Please repeat the listing exactly, with every line intact.

Start of Block

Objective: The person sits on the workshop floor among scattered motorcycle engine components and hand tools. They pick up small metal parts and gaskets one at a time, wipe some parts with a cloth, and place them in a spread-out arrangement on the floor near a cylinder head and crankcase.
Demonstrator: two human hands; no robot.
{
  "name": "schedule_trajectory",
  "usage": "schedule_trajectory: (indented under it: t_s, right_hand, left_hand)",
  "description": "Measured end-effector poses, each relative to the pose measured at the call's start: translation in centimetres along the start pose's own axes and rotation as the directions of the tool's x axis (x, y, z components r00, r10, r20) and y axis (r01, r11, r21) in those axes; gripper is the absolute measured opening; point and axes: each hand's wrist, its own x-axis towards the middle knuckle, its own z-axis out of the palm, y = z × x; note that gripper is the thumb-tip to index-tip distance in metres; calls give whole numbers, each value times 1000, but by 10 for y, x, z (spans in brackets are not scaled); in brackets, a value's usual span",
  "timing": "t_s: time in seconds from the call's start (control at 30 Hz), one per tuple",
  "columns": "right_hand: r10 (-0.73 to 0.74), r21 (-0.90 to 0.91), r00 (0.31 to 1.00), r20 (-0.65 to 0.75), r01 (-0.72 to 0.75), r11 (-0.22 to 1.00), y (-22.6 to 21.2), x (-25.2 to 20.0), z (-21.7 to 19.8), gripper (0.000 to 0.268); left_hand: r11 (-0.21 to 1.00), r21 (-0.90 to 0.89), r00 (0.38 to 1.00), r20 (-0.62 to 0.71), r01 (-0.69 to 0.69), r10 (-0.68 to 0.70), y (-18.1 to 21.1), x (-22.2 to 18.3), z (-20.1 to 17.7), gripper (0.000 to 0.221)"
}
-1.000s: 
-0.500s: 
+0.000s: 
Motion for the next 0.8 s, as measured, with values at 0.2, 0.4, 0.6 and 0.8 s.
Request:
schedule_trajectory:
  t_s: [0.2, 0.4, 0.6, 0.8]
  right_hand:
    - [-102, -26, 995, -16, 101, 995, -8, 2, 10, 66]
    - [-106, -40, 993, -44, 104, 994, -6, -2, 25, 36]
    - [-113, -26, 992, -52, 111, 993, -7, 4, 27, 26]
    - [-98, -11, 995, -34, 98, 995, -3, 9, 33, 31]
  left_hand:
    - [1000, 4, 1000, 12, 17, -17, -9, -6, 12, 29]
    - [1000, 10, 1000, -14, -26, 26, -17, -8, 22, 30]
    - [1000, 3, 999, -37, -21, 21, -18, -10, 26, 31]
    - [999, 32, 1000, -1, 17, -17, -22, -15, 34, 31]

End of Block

WRITTEN ANSWER:
Objective: The person sits on the workshop floor among scattered motorcycle engine components and hand tools. They pick up small metal parts and gaskets one at a time, wipe some parts with a cloth, and place them in a spread-out arrangement on the floor near a cylinder head and crankcase.
Demonstrator: two human hands; no robot.
{
  "name": "schedule_trajectory",
  "usage": "schedule_trajectory: (indented under it: t_s, right_hand, left_hand)",
  "description": "Measured end-effector poses, each relative to the pose measured at the call's start: translation in centimetres along the start pose's own axes and rotation as the directions of the tool's x axis (x, y, z components r00, r10, r20) and y axis (r01, r11, r21) in those axes; gripper is the absolute measured opening; point and axes: each hand's wrist, its own x-axis towards the middle knuckle, its own z-axis out of the palm, y = z × x; note that gripper is the thumb-tip to index-tip distance in metres; calls give whole numbers, each value times 1000, but by 10 for y, x, z (spans in brackets are not scaled); in brackets, a value's usual span",
  "timing": "t_s: time in seconds from the call's start (control at 30 Hz), one per tuple",
  "columns": "right_hand: r10 (-0.73 to 0.74), r21 (-0.90 to 0.91), r00 (0.31 to 1.00), r20 (-0.65 to 0.75), r01 (-0.72 to 0.75), r11 (-0.22 to 1.00), y (-22.6 to 21.2), x (-25.2 to 20.0), z (-21.7 to 19.8), gripper (0.000 to 0.268); left_hand: r11 (-0.21 to 1.00), r21 (-0.90 to 0.89), r00 (0.38 to 1.00), r20 (-0.62 to 0.71), r01 (-0.69 to 0.69), r10 (-0.68 to 0.70), y (-18.1 to 21.1), x (-22.2 to 18.3), z (-20.1 to 17.7), gripper (0.000 to 0.221)"
}
-1.000s: 
-0.500s: 
+0.000s: 
Motion for the next 0.8 s, as measured, with values at 0.2, 0.4, 0.6 and 0.8 s.
Request:
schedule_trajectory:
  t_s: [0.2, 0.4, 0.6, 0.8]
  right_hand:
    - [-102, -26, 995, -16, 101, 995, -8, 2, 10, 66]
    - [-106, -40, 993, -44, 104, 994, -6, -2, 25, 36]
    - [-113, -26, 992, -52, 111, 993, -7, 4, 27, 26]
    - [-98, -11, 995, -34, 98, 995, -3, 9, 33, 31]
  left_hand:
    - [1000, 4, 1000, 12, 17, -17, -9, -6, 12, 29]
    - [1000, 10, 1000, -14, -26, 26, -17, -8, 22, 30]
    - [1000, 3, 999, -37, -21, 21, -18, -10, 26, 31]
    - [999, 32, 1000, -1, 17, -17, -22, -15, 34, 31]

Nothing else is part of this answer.